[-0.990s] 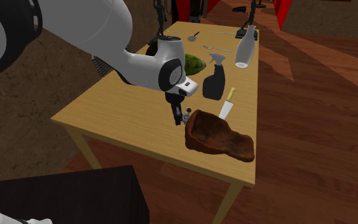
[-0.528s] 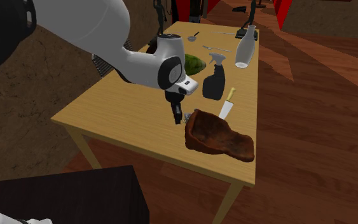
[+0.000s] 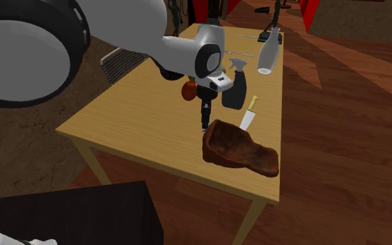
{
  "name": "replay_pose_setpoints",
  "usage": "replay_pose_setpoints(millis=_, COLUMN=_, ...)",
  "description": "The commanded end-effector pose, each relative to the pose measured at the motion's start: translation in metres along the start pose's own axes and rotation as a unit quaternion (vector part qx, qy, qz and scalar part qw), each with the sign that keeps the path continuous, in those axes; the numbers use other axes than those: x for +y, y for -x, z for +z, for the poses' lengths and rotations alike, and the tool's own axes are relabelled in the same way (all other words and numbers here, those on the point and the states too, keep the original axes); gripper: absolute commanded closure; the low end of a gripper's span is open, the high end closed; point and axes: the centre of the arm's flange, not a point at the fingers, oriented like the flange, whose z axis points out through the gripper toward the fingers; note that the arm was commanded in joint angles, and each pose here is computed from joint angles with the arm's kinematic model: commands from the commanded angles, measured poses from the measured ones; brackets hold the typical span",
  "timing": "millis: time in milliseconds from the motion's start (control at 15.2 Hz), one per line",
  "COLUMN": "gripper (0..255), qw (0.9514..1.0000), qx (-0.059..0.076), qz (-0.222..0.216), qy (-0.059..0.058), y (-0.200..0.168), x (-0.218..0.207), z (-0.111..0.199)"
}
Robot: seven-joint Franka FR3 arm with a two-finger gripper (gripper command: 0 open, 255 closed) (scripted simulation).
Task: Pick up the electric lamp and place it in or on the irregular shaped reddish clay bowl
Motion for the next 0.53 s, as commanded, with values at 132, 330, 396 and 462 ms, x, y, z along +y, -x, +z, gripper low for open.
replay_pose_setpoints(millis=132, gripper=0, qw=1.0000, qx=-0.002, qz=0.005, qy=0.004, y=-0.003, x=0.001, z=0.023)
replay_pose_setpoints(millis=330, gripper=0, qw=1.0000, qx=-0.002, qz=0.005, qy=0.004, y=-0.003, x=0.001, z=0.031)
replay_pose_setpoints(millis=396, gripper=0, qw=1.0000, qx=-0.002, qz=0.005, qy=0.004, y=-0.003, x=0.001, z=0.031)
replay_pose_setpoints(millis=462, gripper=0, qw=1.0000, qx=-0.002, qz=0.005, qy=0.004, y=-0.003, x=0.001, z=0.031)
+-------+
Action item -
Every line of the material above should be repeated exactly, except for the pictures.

Reply -
[-0.990s] 
[-0.528s] 
[+0.000s] 
{
  "name": "replay_pose_setpoints",
  "usage": "replay_pose_setpoints(millis=_, COLUMN=_, ...)",
  "description": "The commanded end-effector pose, each relative to the pose measured at the motion's start: translation in metres along the start pose's own axes and rotation as a unit quaternion (vector part qx, qy, qz and scalar part qw), each with the sign that keeps the path continuous, in those axes; the numbers use other axes than those: x for +y, y for -x, z for +z, for the poses' lengths and rotations alike, and the tool's own axes are relabelled in the same way (all other words and numbers here, those on the point and the states too, keep the original axes); gripper: absolute commanded closure; the low end of a gripper's span is open, the high end closed; point and axes: the centre of the arm's flange, not a point at the fingers, oriented like the flange, whose z axis points out through the gripper toward the fingers; note that the arm was commanded in joint angles, and each pose here is computed from joint angles with the arm's kinematic model: commands from the commanded angles, measured poses from the measured ones; brackets hold the typical span",
  "timing": "millis: time in milliseconds from the motion's start (control at 15.2 Hz), one per line",
  "COLUMN": "gripper (0..255), qw (0.9514..1.0000), qx (-0.059..0.076), qz (-0.222..0.216), qy (-0.059..0.058), y (-0.200..0.168), x (-0.218..0.207), z (-0.111..0.199)"
}
Robot: seven-joint Franka FR3 arm with a two-finger gripper (gripper command: 0 open, 255 closed) (scripted simulation).
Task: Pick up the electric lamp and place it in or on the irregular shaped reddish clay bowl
Motion for the next 0.53 s, as commanded, with values at 132, 330, 396 and 462 ms, x, y, z along +y, -x, +z, gripper low for open.
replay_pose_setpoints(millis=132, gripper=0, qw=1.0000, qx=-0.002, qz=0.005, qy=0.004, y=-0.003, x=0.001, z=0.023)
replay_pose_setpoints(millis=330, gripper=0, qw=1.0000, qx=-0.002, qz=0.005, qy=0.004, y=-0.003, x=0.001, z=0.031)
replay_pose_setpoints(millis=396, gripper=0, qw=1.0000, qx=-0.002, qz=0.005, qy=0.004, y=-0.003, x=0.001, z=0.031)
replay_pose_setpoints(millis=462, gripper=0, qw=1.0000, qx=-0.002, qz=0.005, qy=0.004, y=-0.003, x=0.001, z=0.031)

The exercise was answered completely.